• _TASK STATEMENT_: Line by line, please look for the word "camera" in the following records, then copy each line you find it in.

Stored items
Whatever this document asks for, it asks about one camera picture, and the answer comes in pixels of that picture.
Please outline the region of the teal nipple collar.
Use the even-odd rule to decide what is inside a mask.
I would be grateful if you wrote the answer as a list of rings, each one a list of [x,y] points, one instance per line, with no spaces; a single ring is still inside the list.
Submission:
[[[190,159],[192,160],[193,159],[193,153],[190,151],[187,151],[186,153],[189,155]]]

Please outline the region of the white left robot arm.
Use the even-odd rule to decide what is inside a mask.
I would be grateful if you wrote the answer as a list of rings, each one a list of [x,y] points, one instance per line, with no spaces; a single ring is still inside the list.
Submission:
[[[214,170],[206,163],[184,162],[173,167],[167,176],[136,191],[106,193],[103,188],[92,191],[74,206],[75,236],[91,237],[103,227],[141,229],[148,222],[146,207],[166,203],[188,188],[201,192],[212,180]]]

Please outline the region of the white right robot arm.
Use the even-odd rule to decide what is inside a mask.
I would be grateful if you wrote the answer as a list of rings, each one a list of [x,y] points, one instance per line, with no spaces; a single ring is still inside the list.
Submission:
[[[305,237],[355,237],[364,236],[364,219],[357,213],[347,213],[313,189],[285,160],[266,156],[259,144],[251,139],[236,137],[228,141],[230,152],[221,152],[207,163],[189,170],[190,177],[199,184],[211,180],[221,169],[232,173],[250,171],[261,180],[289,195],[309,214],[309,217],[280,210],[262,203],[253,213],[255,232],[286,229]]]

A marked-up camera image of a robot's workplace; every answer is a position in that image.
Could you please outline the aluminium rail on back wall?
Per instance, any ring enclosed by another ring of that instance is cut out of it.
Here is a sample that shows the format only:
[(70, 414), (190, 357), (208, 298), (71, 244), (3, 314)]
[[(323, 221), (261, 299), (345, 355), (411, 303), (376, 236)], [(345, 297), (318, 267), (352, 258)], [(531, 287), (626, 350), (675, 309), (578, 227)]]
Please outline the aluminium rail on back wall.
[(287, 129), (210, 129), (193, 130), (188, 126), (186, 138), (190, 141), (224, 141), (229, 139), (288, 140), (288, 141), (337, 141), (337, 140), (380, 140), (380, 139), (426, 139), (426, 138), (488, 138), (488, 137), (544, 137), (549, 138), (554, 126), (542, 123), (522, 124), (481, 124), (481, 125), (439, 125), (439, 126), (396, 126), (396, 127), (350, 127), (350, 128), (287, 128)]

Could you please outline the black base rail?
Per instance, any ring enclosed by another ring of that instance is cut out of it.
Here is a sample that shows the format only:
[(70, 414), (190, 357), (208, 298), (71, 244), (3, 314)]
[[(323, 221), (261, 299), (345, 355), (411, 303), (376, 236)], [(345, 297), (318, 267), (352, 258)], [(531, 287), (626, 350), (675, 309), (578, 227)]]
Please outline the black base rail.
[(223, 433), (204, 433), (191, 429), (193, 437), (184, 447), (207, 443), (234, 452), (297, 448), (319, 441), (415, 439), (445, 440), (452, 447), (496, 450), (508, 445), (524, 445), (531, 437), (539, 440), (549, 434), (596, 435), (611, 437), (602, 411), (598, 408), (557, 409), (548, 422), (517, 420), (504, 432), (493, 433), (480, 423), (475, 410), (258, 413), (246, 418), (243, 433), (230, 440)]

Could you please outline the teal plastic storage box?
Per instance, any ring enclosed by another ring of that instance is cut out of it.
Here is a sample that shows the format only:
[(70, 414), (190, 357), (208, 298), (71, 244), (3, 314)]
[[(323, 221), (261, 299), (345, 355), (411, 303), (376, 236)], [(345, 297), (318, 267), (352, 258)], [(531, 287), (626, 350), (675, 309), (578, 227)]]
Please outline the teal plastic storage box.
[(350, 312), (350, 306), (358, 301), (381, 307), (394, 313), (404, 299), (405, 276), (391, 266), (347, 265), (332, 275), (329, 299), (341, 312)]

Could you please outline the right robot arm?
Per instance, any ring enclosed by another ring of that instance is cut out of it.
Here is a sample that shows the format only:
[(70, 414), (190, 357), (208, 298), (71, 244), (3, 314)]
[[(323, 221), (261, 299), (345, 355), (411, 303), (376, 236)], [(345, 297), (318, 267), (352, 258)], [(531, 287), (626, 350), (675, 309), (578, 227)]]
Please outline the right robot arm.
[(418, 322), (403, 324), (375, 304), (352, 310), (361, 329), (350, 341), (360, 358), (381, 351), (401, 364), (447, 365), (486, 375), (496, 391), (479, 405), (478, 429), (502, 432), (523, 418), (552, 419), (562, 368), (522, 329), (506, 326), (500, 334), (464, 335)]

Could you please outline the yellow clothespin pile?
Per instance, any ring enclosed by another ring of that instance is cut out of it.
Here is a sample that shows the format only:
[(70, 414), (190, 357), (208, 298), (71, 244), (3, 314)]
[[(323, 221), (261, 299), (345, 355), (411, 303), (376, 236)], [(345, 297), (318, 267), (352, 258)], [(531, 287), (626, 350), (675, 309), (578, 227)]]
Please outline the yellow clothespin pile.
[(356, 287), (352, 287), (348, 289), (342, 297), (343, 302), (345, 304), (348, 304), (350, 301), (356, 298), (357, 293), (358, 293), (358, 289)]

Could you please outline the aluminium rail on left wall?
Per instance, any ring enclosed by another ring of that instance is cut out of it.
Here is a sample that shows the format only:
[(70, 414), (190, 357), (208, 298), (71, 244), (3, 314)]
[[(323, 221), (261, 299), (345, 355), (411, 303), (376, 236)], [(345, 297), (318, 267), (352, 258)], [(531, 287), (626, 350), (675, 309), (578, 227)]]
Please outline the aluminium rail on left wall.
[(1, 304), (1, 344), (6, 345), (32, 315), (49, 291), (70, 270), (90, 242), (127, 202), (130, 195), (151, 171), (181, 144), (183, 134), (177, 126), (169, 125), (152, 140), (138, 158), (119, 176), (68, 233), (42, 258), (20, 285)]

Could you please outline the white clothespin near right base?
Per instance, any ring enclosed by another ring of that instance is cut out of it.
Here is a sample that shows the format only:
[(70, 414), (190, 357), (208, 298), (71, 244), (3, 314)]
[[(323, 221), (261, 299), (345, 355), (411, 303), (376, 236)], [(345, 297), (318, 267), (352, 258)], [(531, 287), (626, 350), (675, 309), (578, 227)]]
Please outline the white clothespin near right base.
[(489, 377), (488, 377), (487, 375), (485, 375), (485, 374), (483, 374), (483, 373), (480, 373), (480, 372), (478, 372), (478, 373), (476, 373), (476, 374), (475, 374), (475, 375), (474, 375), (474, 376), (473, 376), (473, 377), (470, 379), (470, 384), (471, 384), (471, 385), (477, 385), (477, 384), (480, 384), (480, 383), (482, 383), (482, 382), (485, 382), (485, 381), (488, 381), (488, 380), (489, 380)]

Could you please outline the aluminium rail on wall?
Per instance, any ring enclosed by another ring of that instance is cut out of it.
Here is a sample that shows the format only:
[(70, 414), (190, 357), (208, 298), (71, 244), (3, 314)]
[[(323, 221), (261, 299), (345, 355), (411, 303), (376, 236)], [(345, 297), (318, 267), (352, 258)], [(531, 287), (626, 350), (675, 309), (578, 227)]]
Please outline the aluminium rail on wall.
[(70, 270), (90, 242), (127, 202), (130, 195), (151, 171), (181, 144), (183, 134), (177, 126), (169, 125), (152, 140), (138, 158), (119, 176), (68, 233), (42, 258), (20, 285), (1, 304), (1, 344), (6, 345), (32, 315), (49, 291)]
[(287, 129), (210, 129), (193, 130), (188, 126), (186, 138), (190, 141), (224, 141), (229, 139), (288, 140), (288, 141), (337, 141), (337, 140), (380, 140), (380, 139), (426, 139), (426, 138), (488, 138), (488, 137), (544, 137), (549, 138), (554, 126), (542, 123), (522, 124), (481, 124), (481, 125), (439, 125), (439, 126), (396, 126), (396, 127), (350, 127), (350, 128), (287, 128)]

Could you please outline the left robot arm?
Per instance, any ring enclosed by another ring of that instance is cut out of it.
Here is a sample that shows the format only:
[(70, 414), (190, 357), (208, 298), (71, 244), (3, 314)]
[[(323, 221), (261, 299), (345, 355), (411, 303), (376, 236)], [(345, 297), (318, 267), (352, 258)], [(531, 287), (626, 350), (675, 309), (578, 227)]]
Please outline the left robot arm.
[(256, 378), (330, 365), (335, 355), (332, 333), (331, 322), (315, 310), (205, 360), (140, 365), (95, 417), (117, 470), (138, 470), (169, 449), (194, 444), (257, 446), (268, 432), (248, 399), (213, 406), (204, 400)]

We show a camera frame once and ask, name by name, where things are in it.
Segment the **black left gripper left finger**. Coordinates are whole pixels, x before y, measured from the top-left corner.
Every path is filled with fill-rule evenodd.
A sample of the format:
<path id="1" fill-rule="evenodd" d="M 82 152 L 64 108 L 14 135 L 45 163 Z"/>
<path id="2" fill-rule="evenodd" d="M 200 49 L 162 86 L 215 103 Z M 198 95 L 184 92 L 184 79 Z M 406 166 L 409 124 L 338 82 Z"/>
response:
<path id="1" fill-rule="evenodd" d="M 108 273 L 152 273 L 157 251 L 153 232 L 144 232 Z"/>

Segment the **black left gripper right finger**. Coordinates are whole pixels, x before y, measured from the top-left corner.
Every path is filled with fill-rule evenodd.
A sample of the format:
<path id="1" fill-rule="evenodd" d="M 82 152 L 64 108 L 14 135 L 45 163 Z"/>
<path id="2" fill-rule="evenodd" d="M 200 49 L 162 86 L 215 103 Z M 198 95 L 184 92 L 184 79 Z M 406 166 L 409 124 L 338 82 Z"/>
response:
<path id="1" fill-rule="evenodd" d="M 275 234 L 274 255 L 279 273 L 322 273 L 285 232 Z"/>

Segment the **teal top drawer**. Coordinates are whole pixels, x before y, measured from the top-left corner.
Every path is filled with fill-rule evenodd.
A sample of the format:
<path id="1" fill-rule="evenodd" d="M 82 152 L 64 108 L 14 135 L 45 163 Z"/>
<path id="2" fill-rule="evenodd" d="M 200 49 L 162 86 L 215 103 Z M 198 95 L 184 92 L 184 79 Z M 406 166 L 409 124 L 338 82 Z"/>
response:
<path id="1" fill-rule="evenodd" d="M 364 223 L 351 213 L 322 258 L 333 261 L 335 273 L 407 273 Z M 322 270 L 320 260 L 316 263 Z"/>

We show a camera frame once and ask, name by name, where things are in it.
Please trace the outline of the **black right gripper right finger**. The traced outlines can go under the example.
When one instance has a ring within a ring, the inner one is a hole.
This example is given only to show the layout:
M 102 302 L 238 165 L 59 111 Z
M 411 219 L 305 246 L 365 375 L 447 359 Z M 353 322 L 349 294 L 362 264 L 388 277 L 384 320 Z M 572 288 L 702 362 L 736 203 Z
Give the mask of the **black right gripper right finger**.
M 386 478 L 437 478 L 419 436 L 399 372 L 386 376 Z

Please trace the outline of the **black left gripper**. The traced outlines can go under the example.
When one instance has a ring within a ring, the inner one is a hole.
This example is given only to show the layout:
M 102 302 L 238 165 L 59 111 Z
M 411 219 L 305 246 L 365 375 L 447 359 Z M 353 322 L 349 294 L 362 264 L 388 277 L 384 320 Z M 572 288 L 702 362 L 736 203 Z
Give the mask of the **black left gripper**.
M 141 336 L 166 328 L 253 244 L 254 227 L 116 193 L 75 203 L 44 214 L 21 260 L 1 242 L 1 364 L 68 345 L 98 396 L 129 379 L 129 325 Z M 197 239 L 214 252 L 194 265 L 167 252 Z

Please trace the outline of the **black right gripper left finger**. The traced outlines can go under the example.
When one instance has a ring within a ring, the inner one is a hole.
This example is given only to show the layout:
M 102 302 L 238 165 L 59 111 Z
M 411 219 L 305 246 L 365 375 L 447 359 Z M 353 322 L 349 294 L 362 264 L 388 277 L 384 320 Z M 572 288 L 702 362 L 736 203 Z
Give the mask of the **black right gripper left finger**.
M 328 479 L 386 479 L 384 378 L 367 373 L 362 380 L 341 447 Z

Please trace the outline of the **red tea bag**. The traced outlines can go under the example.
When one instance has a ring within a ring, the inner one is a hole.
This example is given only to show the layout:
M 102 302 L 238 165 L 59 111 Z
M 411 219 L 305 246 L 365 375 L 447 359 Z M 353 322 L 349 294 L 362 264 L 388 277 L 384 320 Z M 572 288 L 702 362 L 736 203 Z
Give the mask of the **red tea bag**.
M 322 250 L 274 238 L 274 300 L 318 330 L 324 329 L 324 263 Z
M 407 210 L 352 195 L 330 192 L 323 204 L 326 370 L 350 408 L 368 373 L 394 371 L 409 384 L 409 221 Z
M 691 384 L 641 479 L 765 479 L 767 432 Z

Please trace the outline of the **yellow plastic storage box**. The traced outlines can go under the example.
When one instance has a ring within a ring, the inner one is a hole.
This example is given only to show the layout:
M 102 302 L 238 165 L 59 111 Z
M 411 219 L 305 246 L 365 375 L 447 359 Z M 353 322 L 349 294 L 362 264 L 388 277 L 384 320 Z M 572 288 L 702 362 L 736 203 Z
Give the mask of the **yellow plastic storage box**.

• _TASK ANSWER_:
Whatever this document asks for, it asks about one camera picture, and the answer comes in pixels of that picture.
A marked-up camera image of a robot's workplace; every answer is a position in that image.
We show a camera frame once and ask, name by name, where things are in it.
We show a camera frame once and ask, name by name, where things are in it.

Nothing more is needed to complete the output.